La evidencia objetiva de lo acontecido en Bolivia está al alcance de cualquier persona en el mundo, en la red Internet. Los tiempos que corren ya no dan cabida a mentiras y falsas verdades.
Se han fabricado, en ciertos países de Latinoamérica, y ahora más allá de la región, versiones política e ideológicamente contaminadas. Se propaló, interesadamente, la idea de que Evo Morales huyó del país a raíz de una revuelta racista o una asonada militar que ponía en riesgo su vida. En la última semana un publicitado estudio académico ha descartado el fraude registrado en el informe de la OEA.
Determinar si en Bolivia hubo o no un golpe no es algo que corresponde hacer a AMLO, en México, a Nicolás Maduro, en Venezuela, o al kirchnerismo argentino. Tampoco a ningún activista oficiosamente traído de otro país, y mucho menos a la maquinaria propagandística activada sobre todo en redes sociales.
La verdad histórica de lo sucedido en Bolivia es algo que únicamente pueden dilucidar los bolivianos, auténticos testigos y vívidos protagonistas de los acontecimientos de octubre y noviembre de 2019.
Morales renunció ni bien se hizo público el informe de auditoría electoral de la OEA, que confirmó y documentó innumerables adulteraciones, falsificaciones y manipulaciones en el resultado electoral.
Se fue cuando el fraude ya era inocultable, luego de tres semanas de un paro nacional y una movilización ciudadana sin precedentes en la historia reciente.
Quienes insisten en la teoría del golpe pueden fácilmente absolver sus dudas repasando las 50 horas de vacío total de poder que vivió el país, entre las 17:00 del domingo 10 de noviembre, momento en que renuncian el presidente y el vicepresidente, y las 18:50 del martes 12 de noviembre, cuando Jeanine Áñez asume el mando del país.
Fueron dos días en que todas las condiciones para cualquier tentación o aventura golpista estaban dadas.
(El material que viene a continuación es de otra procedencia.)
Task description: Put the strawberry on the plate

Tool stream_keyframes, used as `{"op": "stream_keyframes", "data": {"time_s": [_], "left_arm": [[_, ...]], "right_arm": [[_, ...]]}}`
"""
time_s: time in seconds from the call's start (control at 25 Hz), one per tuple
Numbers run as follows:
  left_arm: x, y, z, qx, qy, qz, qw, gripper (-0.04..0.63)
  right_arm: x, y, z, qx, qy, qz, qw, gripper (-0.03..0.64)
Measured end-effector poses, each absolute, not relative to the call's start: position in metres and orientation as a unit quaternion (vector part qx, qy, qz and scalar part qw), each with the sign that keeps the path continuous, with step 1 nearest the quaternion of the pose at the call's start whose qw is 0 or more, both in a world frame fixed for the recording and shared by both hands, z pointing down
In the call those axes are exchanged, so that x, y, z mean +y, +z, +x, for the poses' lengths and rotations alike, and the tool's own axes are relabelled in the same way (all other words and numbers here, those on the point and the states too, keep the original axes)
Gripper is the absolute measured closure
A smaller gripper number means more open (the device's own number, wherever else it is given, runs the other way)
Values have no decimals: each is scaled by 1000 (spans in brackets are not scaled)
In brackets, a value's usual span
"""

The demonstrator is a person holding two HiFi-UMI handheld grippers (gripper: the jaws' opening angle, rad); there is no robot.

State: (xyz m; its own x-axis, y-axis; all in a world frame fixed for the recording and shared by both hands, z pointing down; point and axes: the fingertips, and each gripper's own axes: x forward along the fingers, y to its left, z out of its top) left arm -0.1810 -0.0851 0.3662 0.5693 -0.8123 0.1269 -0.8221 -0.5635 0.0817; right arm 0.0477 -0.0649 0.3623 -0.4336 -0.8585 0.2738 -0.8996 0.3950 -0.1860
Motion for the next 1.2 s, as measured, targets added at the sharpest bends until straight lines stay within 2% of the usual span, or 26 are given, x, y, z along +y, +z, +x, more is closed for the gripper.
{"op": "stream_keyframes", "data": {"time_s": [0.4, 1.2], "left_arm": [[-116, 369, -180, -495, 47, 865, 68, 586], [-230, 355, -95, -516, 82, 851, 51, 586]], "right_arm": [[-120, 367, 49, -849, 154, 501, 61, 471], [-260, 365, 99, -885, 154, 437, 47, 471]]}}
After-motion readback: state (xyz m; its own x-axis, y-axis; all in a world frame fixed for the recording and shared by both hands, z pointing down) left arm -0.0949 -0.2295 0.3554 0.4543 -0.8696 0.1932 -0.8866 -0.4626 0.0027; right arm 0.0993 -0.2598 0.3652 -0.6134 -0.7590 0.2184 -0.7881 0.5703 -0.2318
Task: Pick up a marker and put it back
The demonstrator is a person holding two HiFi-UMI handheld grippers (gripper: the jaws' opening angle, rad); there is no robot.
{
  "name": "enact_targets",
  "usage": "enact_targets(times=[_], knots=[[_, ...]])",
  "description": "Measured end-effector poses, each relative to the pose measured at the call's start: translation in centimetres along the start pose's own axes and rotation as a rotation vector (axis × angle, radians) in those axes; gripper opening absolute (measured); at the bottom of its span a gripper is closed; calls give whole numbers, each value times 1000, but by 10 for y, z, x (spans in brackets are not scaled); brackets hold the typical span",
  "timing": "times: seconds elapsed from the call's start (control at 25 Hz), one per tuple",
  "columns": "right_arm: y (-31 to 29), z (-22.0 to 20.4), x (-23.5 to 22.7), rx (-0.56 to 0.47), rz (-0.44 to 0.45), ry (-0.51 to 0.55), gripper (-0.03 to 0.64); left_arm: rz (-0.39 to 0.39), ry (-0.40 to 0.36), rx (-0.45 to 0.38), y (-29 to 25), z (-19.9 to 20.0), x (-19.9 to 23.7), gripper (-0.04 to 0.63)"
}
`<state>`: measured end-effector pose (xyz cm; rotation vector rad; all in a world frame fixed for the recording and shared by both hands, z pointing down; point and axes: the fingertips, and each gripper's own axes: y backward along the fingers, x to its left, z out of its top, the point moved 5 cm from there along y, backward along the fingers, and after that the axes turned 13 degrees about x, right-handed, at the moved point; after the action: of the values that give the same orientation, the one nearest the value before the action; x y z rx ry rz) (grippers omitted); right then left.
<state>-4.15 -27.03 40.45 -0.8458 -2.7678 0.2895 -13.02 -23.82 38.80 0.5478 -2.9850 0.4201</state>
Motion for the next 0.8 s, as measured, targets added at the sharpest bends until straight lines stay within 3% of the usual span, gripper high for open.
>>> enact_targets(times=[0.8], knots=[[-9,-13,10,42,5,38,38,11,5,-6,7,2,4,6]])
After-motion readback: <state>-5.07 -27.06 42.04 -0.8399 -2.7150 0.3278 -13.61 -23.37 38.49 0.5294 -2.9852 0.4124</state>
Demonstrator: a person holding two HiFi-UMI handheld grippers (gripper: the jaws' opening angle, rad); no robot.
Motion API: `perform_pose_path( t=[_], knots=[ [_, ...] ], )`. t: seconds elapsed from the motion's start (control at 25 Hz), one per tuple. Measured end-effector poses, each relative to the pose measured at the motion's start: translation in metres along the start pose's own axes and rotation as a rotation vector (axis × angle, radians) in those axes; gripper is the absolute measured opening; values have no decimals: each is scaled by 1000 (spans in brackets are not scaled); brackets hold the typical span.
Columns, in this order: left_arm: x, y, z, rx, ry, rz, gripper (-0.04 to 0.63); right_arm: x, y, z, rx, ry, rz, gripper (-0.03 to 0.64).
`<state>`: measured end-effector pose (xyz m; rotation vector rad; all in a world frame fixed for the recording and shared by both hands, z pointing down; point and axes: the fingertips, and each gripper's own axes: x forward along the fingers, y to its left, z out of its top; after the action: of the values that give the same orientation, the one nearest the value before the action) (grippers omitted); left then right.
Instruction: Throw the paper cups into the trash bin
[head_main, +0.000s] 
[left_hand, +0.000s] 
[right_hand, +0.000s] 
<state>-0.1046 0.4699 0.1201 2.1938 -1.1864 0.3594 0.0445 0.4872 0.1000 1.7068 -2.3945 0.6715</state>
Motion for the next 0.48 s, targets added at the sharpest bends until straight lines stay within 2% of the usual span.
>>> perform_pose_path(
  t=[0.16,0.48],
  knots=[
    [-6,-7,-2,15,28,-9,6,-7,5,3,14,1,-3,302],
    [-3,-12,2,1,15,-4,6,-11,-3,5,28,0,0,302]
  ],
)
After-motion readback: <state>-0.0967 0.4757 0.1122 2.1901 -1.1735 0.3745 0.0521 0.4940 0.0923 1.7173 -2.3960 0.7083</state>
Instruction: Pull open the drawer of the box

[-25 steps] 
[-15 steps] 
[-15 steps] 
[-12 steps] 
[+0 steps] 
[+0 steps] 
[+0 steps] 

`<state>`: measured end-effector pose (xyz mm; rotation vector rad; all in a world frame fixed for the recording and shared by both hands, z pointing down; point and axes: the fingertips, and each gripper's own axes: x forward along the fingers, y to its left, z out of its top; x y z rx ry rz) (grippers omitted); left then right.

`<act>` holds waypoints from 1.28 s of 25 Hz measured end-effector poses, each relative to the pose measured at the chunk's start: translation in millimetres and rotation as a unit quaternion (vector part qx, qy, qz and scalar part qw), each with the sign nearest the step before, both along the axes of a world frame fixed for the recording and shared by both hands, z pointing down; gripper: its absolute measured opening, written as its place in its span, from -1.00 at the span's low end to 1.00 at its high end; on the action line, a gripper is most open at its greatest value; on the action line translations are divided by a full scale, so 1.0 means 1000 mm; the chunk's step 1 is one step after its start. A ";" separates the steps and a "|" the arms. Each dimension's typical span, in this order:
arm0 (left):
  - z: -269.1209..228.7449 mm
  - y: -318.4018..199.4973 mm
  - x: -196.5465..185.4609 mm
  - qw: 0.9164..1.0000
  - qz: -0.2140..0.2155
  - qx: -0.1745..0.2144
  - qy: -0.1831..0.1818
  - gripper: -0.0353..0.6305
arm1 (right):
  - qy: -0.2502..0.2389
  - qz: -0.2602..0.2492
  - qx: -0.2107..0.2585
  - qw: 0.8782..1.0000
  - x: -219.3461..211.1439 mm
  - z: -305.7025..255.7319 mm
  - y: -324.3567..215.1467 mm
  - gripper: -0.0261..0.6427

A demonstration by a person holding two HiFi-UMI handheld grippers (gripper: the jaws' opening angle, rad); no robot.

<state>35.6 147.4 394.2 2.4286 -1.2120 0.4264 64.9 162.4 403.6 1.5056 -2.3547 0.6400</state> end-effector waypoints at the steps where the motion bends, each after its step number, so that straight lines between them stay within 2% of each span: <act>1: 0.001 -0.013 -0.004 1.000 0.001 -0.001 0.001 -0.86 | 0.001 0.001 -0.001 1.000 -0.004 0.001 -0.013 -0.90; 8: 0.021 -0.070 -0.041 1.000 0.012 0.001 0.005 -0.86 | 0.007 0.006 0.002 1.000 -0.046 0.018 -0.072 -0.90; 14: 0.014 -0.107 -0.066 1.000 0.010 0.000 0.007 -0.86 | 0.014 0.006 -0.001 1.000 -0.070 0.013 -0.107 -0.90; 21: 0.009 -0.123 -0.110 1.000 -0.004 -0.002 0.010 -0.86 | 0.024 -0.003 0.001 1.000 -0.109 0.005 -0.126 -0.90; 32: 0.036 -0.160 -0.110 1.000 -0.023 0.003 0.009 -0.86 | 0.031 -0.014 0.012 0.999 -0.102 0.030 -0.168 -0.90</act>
Además de Morales y García Linera, habían renunciado los presidentes de las cámaras de Senadores y Diputados. La Asamblea Legislativa no sesionaba y daba largas para hacerlo. El centro político y todos los símbolos del poder estaban totalmente expuestos y desguarnecidos.
Pero lo peor nunca pasó. Se impuso la convicción y la madurez democrática. Los actores políticos y las propias Fuerzas Armadas obraron con responsabilidad institucional y observando las formas constitucionales.
Si alguien esperaba que efectivamente se consumara un golpe, para luego retornar al rescate de la democracia, falló en su cálculo.
Los militares solo salieron de sus cuarteles para contribuir a la restauración del orden y la seguridad interna del país. Y lo hicieron a pedido de la Policía, cuando esta fue rebasada por los grupos violentos y vandálicos que incendiaban, saqueaban y sembraban el pánico en las calles alteñas y paceñas y en otras ciudades del país.
Áñez asumió el mando del país en virtud del mecanismo de sucesión por renuncia y abandono del país de los dos mandatarios. Lo hizo no sin antes respaldarse en una interpretación del Tribunal Constitucional.
El mismísimo Morales, al renunciar, dijo que lo hacía “escuchando a (…) la Conalcam, la COB (y) la Iglesia católica”.
Evo tuvo la oportunidad de cambiar el curso del conflicto cuando los observadores electorales de la OEA le sugirieron allanarse a una segunda vuelta. Hizo todo lo contrario: se apresuró en proclamarse ganador en primera vuelta y asumió una actitud desafiante hacia la población movilizada. Entre sus planes no cabía la posibilidad de dejar el poder.
Podía, también, facilitar una sucesión ordenada del mando. Pero no. Optó por irse rápidamente del país, dando paso a esas 50 horas de vacío de poder que, de prolongarse por más tiempo, habrían derivado en un verdadero desastre. ¿O acaso era ese el plan de quienes luego intentaron incendiar el país?
Ni Gonzalo Sánchez de Lozada, en octubre de 2003 y en condiciones aún más críticas que las de Morales, abandonó el territorio nacional sin que antes fuese leída y aceptada su renuncia en el Congreso Nacional, para posibilitar así la activación inmediata del procedimiento sucesorio.
Repetir machaconamente la teoría del golpe, y ahora negar el fraude, constituye un abierto despropósito con los esfuerzos para pacificar y dar certidumbre al país. Y agrede, además, el sentimiento democrático de la población que se movilizó en legítima defensa de su voto.